_EXERCISE DIRECTIONS_
Check every line of the entries below for "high", and copy the lines that have it.

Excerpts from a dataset

+ + + +

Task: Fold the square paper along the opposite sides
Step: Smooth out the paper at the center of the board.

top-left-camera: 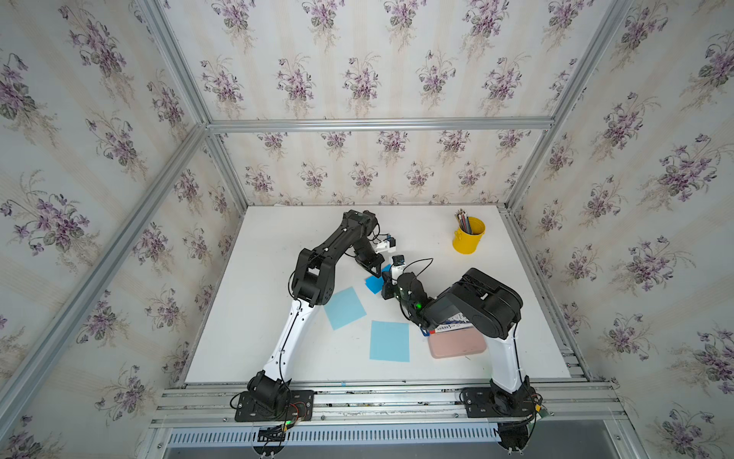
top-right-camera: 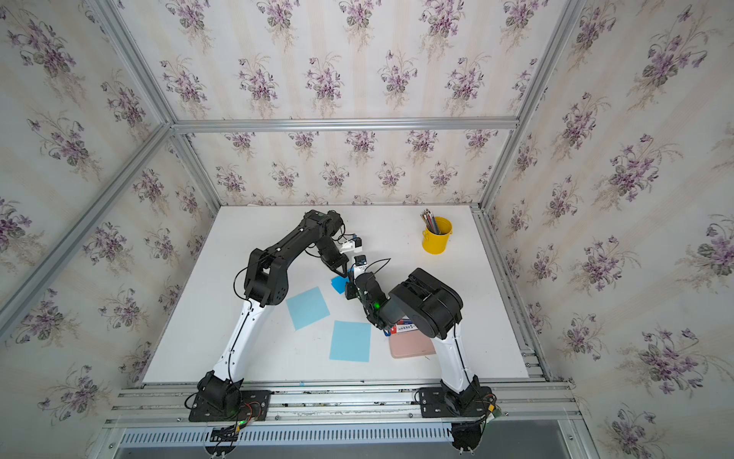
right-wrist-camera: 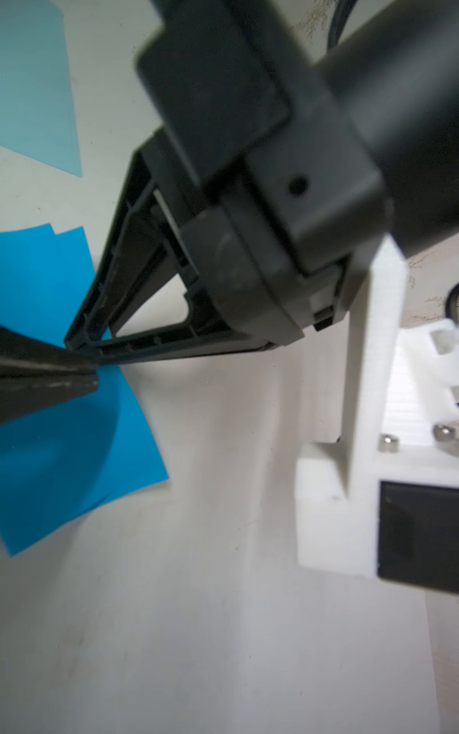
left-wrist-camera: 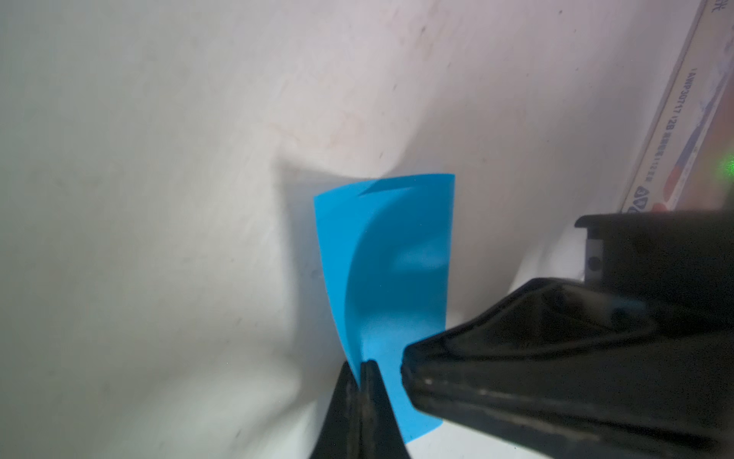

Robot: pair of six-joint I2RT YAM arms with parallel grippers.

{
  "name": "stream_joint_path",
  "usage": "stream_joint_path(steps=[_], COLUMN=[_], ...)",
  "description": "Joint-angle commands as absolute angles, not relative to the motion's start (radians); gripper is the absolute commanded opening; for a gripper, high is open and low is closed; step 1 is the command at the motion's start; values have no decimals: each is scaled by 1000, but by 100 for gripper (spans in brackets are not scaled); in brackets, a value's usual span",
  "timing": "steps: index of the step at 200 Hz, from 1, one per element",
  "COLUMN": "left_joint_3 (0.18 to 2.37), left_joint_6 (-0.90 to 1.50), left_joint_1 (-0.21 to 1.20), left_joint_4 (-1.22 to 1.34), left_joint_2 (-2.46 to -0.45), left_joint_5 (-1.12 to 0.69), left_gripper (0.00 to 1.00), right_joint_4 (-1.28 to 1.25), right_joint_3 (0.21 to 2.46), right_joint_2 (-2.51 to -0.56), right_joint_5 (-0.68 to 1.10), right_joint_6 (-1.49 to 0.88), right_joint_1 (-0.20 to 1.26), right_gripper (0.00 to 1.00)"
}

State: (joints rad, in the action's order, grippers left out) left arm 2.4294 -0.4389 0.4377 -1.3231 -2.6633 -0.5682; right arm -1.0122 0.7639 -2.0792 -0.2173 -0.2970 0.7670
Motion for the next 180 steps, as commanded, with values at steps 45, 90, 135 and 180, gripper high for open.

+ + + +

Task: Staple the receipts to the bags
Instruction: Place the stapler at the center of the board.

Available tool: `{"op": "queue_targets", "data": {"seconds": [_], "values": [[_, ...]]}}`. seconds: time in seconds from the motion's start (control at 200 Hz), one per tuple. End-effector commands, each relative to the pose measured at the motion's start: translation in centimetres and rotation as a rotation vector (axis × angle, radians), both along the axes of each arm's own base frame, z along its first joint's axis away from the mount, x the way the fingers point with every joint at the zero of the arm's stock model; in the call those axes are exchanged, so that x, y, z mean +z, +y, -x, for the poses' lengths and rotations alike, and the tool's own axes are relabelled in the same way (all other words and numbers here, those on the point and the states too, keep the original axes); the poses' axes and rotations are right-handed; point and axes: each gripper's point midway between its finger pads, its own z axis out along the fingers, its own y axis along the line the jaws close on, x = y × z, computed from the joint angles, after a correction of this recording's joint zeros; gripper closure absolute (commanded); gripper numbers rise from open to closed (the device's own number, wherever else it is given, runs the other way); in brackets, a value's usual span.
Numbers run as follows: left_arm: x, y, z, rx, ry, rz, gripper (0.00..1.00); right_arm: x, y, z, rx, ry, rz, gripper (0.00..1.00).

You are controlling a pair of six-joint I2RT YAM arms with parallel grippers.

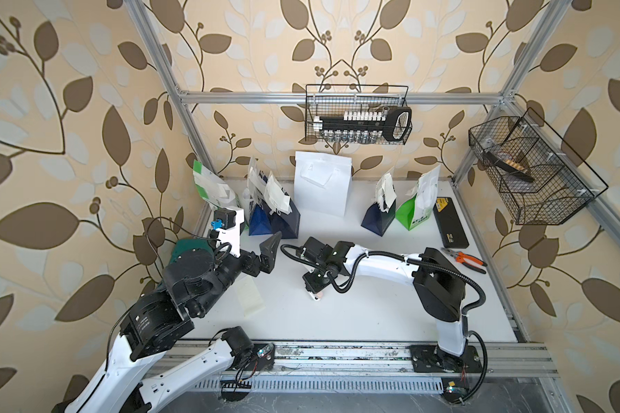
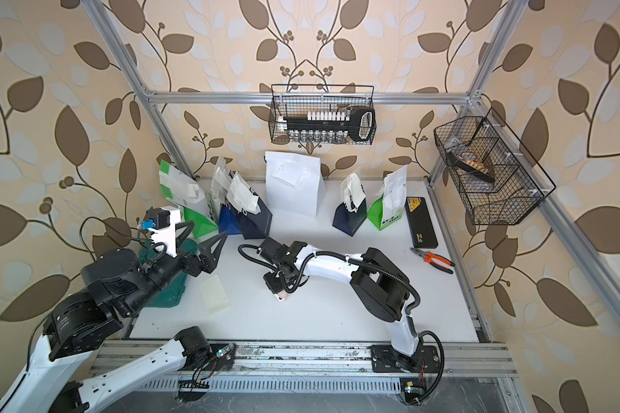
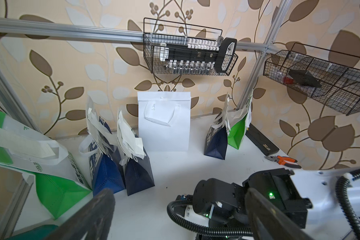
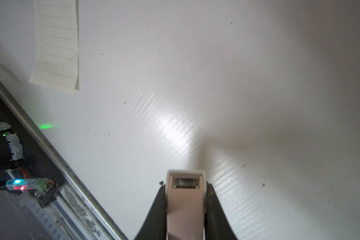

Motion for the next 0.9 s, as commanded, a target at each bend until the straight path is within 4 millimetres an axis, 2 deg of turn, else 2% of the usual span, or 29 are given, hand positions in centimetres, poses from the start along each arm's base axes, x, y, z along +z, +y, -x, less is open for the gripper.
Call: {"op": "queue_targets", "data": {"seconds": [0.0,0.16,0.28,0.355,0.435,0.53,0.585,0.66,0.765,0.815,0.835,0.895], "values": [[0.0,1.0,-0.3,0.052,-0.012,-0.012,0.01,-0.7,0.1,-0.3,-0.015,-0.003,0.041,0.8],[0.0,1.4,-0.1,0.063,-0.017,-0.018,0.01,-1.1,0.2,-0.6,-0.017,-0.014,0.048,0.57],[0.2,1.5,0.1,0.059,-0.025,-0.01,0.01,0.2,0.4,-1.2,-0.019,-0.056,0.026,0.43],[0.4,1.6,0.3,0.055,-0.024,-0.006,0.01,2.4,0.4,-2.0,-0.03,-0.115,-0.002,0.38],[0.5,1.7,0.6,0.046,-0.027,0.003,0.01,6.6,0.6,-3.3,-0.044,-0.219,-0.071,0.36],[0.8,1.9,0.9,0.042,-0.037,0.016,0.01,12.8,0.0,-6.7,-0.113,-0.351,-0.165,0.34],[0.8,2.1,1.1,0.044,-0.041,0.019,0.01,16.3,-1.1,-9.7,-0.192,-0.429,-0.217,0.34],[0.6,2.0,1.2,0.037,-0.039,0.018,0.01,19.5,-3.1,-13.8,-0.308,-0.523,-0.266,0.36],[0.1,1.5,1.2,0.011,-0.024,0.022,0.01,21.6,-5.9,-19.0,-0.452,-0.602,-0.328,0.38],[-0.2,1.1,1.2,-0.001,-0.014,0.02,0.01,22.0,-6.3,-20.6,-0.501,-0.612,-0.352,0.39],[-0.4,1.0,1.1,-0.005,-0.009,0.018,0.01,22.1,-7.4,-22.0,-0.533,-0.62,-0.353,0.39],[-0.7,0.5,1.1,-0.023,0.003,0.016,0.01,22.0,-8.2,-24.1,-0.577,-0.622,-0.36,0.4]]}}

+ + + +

_SOLUTION TO THE EXERCISE_
  "description": "Joint-angle commands as absolute angles, not relative to the motion's start (radians); gripper is the absolute commanded opening; for a gripper, high is open and low is closed; step 1 is the command at the motion's start; values have no decimals: each is scaled by 1000, but by 100 for gripper (spans in brackets are not scaled); in brackets, a value's usual span",
Motion for the next 180 steps, as commanded, with values at steps 45, 90, 135 and 180, gripper high for open.

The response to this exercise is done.